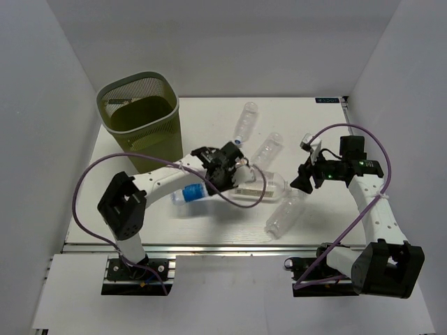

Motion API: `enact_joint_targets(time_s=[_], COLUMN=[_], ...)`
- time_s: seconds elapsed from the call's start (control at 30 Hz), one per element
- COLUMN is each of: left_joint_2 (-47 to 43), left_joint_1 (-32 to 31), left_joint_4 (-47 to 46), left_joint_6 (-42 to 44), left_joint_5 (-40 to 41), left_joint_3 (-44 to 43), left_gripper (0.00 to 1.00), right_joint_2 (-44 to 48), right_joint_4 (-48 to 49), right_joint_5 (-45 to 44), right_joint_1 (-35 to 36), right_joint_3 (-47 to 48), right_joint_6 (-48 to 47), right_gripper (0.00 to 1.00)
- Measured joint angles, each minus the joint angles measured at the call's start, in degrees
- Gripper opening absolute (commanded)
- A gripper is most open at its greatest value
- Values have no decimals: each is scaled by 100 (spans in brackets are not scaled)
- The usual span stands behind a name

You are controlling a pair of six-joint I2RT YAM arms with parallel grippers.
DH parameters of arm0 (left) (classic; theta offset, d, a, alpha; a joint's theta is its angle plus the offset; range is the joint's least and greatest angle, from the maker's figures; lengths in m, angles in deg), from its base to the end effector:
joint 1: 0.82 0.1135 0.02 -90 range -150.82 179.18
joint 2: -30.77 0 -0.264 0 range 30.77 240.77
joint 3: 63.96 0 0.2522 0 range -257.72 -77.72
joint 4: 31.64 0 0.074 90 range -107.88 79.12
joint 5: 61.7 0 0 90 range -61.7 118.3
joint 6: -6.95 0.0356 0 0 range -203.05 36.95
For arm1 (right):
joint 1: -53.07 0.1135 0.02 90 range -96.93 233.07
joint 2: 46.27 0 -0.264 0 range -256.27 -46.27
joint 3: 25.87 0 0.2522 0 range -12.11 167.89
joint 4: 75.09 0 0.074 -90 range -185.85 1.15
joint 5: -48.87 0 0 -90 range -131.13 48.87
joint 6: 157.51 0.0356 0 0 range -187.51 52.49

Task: Put the plastic bottles in the bin

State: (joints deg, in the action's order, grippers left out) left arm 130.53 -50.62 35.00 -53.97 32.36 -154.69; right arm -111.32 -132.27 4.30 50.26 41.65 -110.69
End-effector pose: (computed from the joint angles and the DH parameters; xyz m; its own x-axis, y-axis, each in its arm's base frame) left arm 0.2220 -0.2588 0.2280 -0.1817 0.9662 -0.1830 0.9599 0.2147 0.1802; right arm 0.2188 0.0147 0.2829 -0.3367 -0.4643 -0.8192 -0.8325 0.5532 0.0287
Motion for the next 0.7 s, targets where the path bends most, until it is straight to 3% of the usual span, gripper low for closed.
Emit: enact_joint_targets(time_s=[0.2,0.27,0.33,0.53,0.7], left_joint_2=[-245,-492,-704,-1263,-1386], left_joint_1=[9,15,37,595,1526], left_joint_4=[70,-59,-195,-824,-1617], left_joint_6=[-660,-890,-1071,-1537,-1742], left_joint_5=[424,798,1342,3486,4485], left_joint_3=[-2256,-2789,-3206,-3589,-3484], left_gripper=[21,26,31,33,31], right_joint_2=[197,160,20,-800,-1027], right_joint_4=[-186,-125,20,507,868], right_joint_5=[219,22,-284,-1318,-1722], right_joint_1=[111,214,343,579,658], right_joint_3=[-11,-11,-11,-31,-44], right_joint_6=[-1158,-1276,-1318,-1062,-669], right_gripper=[78,89,90,90,90])
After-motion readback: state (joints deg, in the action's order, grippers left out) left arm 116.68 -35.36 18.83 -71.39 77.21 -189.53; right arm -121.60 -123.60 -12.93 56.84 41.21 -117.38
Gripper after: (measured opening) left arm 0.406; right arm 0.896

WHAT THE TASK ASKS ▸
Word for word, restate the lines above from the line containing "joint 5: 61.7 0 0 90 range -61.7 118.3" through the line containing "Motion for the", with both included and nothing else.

REPLY ▸
joint 5: 61.7 0 0 90 range -61.7 118.3
joint 6: -6.95 0.0356 0 0 range -203.05 36.95
For arm1 (right):
joint 1: -53.07 0.1135 0.02 90 range -96.93 233.07
joint 2: 46.27 0 -0.264 0 range -256.27 -46.27
joint 3: 25.87 0 0.2522 0 range -12.11 167.89
joint 4: 75.09 0 0.074 -90 range -185.85 1.15
joint 5: -48.87 0 0 -90 range -131.13 48.87
joint 6: 157.51 0.0356 0 0 range -187.51 52.49

Task: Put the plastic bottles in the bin

State: (joints deg, in the action's order, grippers left out) left arm 130.53 -50.62 35.00 -53.97 32.36 -154.69; right arm -111.32 -132.27 4.30 50.26 41.65 -110.69
End-effector pose: (computed from the joint angles and the DH parameters; xyz m; its own x-axis, y-axis, each in its arm's base frame) left arm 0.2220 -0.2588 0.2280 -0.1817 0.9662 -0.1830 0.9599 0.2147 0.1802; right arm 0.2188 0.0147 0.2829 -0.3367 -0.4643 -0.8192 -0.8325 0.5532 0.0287
Motion for the next 0.7 s, targets where the path bends most, until it is straight to 3% of the usual span, gripper low for closed.

What the exercise asked for is now complete.